* Required work
Report each line of the material below where the word "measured" can be found.

··· The data

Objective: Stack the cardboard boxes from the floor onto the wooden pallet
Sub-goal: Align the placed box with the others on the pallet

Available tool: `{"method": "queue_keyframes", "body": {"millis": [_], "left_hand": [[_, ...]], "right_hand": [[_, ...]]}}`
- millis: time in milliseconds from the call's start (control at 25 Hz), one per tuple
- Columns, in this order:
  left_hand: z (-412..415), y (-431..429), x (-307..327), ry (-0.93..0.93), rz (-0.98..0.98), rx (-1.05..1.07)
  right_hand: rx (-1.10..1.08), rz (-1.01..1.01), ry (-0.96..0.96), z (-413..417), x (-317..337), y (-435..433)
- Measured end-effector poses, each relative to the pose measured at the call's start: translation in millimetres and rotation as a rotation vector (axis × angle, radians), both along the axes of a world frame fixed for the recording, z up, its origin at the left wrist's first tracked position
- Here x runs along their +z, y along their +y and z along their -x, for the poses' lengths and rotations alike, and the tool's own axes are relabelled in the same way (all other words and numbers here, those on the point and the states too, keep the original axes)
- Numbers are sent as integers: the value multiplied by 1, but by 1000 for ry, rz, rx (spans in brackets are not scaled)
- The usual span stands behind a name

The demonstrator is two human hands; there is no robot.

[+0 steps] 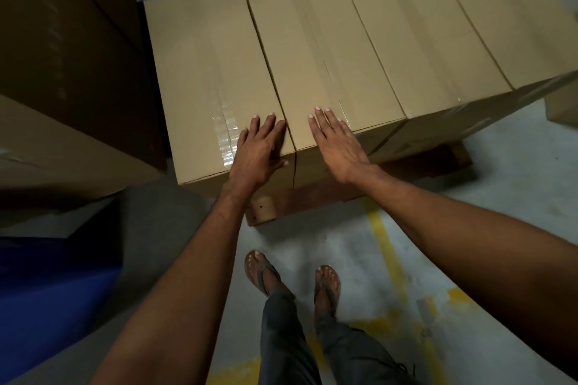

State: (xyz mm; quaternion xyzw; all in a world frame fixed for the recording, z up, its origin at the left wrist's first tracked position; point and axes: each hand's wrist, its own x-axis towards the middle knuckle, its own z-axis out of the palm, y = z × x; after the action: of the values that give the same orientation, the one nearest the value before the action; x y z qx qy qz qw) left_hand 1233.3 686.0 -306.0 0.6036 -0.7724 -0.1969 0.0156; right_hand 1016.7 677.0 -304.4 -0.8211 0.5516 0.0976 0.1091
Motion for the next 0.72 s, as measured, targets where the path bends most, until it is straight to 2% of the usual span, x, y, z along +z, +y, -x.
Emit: {"method": "queue_keyframes", "body": {"millis": [120,280,520,640,720], "left_hand": [[6,10,10,1,-22,6],[23,20,18,17,-35,36],[39,15,-4,-52,243,91],[45,18,-1,-85,217,65],[50,16,6,-75,159,105]], "right_hand": [[-32,-23,-51,9,6,27],[-188,-5,-73,29,15,38],[-184,-89,-97,36,11,34],[-159,-171,-165,50,16,30],[-226,-164,-234,65,26,28]]}}
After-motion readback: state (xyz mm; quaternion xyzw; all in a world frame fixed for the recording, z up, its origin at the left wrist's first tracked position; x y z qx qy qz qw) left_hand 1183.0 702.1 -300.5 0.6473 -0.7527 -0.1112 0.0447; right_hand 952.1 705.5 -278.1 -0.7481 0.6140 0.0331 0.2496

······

* Task output
- Measured end-effector poses, each relative to the pose measured at the call's start: translation in millimetres and rotation as a rotation vector (axis × angle, radians), both along the axes of a world frame fixed for the recording, z up, its origin at the left wrist's first tracked position
Motion for the next 0.72 s, as measured, targets where the path bends most, until it is straight to 2% of the usual span, x, y, z along +z, +y, -x.

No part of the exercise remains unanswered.